*** Opening of INFORMATION SHOWN ***

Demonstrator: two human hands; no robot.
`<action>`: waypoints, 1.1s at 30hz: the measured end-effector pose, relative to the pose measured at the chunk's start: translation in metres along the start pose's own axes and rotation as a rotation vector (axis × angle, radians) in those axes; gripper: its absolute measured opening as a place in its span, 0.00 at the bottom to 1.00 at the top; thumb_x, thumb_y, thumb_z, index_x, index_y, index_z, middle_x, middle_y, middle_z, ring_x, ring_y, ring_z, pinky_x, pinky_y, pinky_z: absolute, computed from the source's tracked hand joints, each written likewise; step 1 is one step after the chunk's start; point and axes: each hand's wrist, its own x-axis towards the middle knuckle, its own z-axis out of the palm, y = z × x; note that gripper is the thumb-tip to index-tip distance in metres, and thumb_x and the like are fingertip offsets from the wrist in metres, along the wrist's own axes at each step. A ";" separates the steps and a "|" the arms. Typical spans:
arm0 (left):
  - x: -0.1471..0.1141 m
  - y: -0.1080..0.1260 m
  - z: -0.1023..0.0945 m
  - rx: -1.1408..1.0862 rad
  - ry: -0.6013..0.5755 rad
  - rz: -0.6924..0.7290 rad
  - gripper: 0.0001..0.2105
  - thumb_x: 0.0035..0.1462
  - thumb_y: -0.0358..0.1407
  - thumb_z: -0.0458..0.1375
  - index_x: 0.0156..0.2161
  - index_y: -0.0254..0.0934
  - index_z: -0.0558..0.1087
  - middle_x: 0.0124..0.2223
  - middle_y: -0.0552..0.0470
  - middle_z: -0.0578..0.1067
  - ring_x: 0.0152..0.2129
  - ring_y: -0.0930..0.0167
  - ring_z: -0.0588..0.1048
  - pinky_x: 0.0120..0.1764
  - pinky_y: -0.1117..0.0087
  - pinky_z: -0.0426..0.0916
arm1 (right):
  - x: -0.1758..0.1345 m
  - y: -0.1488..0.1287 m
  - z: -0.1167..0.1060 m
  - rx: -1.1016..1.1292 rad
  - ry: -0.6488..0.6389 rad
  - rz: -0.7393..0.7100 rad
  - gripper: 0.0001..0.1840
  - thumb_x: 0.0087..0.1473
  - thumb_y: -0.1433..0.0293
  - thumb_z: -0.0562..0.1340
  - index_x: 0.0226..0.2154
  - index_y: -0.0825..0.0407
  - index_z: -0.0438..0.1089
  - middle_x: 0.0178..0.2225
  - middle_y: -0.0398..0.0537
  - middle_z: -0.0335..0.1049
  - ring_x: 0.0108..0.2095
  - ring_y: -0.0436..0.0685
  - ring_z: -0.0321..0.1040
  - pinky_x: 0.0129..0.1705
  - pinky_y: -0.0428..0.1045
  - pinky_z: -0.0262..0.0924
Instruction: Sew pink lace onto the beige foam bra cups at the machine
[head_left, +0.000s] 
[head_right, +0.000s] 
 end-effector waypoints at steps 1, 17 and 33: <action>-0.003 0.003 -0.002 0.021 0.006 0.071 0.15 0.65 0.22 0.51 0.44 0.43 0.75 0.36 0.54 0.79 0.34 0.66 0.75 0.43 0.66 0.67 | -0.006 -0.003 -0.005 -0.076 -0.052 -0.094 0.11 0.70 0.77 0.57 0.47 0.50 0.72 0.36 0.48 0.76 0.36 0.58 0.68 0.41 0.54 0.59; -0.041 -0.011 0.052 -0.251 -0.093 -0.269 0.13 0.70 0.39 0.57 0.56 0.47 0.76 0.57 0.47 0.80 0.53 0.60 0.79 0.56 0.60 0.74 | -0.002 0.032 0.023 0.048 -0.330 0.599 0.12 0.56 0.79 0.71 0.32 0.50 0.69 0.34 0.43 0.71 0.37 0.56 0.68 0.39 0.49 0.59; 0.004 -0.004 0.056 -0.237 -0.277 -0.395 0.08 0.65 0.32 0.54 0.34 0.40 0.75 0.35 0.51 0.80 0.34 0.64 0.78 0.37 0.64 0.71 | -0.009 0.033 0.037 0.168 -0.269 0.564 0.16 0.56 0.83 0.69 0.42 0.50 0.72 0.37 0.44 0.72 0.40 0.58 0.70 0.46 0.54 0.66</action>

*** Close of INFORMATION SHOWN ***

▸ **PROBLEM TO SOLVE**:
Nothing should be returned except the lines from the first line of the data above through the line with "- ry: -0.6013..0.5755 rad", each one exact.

▸ **ANSWER TO THE EXERCISE**:
Demonstrator: two human hands; no robot.
`<action>`: waypoints, 1.1s at 30hz: the measured end-effector pose, relative to the pose measured at the chunk's start: translation in metres along the start pose's own axes and rotation as a rotation vector (axis × angle, radians) in those axes; gripper: its absolute measured opening as a place in its span, 0.00 at the bottom to 1.00 at the top; thumb_x, thumb_y, thumb_z, index_x, index_y, index_z, middle_x, middle_y, middle_z, ring_x, ring_y, ring_z, pinky_x, pinky_y, pinky_z: absolute, computed from the source's tracked hand joints, each written likewise; step 1 is one step after the chunk's start; point and axes: each hand's wrist, its own x-axis towards the middle knuckle, its own z-axis out of the palm, y = z × x; note that gripper is the thumb-tip to index-tip distance in metres, and thumb_x and the like are fingertip offsets from the wrist in metres, along the wrist's own axes at each step. A ";" separates the steps and a "|" the arms. Typical spans:
arm0 (left):
  - x: -0.1471..0.1141 m
  - y: -0.1080..0.1260 m
  - z: -0.1023..0.0945 m
  - rx: -1.1408..1.0862 rad
  - ry: -0.6013..0.5755 rad

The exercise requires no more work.